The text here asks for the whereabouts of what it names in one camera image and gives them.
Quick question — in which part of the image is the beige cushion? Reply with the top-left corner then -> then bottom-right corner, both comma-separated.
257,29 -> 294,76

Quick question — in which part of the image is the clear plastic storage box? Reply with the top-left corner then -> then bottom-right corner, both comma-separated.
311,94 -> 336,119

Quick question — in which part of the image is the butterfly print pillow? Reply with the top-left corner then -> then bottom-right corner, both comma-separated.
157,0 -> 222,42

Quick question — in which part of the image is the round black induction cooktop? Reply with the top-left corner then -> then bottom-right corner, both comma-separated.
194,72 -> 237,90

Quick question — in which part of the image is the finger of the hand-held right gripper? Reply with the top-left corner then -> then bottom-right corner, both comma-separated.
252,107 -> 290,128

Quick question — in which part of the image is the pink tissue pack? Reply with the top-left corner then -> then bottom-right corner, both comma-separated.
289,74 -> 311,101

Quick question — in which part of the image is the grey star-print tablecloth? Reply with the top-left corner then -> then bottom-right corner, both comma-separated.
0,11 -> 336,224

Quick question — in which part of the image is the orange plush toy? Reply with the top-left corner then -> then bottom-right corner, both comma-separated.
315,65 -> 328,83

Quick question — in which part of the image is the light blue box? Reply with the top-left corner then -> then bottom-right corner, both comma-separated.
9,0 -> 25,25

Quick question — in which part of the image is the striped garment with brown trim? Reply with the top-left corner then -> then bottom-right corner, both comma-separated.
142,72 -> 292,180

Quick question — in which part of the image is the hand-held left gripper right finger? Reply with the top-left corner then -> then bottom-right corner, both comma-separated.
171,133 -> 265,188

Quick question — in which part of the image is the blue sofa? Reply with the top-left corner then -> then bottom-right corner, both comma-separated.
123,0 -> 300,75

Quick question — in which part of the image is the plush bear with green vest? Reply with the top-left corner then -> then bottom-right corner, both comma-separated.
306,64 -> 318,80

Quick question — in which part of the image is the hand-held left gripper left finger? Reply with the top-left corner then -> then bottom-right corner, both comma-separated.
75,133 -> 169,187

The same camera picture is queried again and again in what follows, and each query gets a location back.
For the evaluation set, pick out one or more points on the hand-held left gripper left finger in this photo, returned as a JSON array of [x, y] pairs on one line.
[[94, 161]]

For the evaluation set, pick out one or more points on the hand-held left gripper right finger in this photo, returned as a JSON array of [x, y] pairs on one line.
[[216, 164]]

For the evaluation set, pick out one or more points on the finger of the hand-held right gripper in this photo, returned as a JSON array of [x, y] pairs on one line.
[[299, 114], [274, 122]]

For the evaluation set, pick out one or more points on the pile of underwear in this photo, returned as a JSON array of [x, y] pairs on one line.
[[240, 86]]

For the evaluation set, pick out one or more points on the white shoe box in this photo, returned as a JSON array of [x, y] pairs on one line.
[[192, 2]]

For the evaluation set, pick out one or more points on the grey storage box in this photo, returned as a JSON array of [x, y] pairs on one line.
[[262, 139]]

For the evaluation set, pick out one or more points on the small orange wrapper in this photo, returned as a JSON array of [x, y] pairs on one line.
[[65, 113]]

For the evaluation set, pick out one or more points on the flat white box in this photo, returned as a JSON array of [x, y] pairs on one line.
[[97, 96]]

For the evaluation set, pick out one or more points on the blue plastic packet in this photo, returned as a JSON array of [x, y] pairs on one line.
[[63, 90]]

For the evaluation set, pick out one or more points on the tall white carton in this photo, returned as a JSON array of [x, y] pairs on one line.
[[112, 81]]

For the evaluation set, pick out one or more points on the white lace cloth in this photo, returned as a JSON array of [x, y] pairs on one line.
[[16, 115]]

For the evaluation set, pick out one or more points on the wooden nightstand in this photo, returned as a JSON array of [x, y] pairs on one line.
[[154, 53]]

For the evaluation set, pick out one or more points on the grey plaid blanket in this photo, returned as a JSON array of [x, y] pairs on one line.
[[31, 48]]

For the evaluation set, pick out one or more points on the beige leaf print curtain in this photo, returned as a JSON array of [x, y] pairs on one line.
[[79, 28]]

•••••

Exercise details ▸
Restate each record exactly as written.

Result of the task ▸
The text here asks for the whereabouts of what it names in one camera image and gives them.
Quick question — in which part of the image is the beige cushion? Reply with the top-left corner then -> then bottom-right corner, both comma-separated.
257,29 -> 294,76

Quick question — in which part of the image is the clear plastic storage box? Reply with the top-left corner then -> then bottom-right corner, both comma-separated.
311,94 -> 336,119

Quick question — in which part of the image is the butterfly print pillow? Reply with the top-left corner then -> then bottom-right corner, both comma-separated.
157,0 -> 222,42

Quick question — in which part of the image is the round black induction cooktop? Reply with the top-left corner then -> then bottom-right corner, both comma-separated.
194,72 -> 237,90

Quick question — in which part of the image is the finger of the hand-held right gripper? Reply with the top-left corner then -> then bottom-right corner, both comma-separated.
252,107 -> 290,128

Quick question — in which part of the image is the pink tissue pack? Reply with the top-left corner then -> then bottom-right corner, both comma-separated.
289,74 -> 311,101

Quick question — in which part of the image is the grey star-print tablecloth? Reply with the top-left corner then -> then bottom-right corner, both comma-separated.
0,11 -> 336,224

Quick question — in which part of the image is the orange plush toy? Reply with the top-left corner then -> then bottom-right corner, both comma-separated.
315,65 -> 328,83

Quick question — in which part of the image is the light blue box? Reply with the top-left corner then -> then bottom-right corner, both comma-separated.
9,0 -> 25,25

Quick question — in which part of the image is the striped garment with brown trim? Reply with the top-left corner then -> then bottom-right corner, both comma-separated.
142,72 -> 292,180

Quick question — in which part of the image is the hand-held left gripper right finger? Reply with the top-left corner then -> then bottom-right corner, both comma-separated.
171,133 -> 265,188

Quick question — in which part of the image is the blue sofa? Reply with the top-left corner then -> then bottom-right corner, both comma-separated.
123,0 -> 300,75

Quick question — in which part of the image is the plush bear with green vest? Reply with the top-left corner then -> then bottom-right corner, both comma-separated.
306,64 -> 318,80

Quick question — in which part of the image is the hand-held left gripper left finger? Reply with the top-left corner then -> then bottom-right corner, both comma-separated.
75,133 -> 169,187

The same camera picture is queried again and again in what follows, and each query gets a location back.
For the evaluation set, pick out one or more points on the hand-held left gripper left finger in this photo, returned as a JSON array of [x, y] pairs on one line.
[[94, 161]]

For the evaluation set, pick out one or more points on the hand-held left gripper right finger in this photo, returned as a JSON array of [x, y] pairs on one line.
[[216, 164]]

For the evaluation set, pick out one or more points on the finger of the hand-held right gripper in this photo, returned as a JSON array of [x, y] pairs on one line.
[[299, 114], [274, 122]]

For the evaluation set, pick out one or more points on the pile of underwear in this photo, returned as a JSON array of [x, y] pairs on one line.
[[240, 86]]

For the evaluation set, pick out one or more points on the white shoe box in this photo, returned as a JSON array of [x, y] pairs on one line.
[[192, 2]]

For the evaluation set, pick out one or more points on the grey storage box in this photo, returned as a JSON array of [x, y] pairs on one line.
[[262, 139]]

For the evaluation set, pick out one or more points on the small orange wrapper in this photo, returned as a JSON array of [x, y] pairs on one line.
[[65, 113]]

For the evaluation set, pick out one or more points on the flat white box in this photo, returned as a JSON array of [x, y] pairs on one line.
[[97, 96]]

For the evaluation set, pick out one or more points on the blue plastic packet in this photo, returned as a JSON array of [x, y] pairs on one line.
[[63, 90]]

For the evaluation set, pick out one or more points on the tall white carton in this photo, returned as a JSON array of [x, y] pairs on one line.
[[112, 81]]

For the evaluation set, pick out one or more points on the white lace cloth in this photo, returned as a JSON array of [x, y] pairs on one line.
[[16, 115]]

For the evaluation set, pick out one or more points on the wooden nightstand in this photo, returned as a JSON array of [x, y] pairs on one line.
[[154, 53]]

For the evaluation set, pick out one or more points on the grey plaid blanket in this photo, returned as a JSON array of [x, y] pairs on one line.
[[31, 48]]

For the evaluation set, pick out one or more points on the beige leaf print curtain in this photo, returned as a JSON array of [x, y] pairs on one line.
[[79, 28]]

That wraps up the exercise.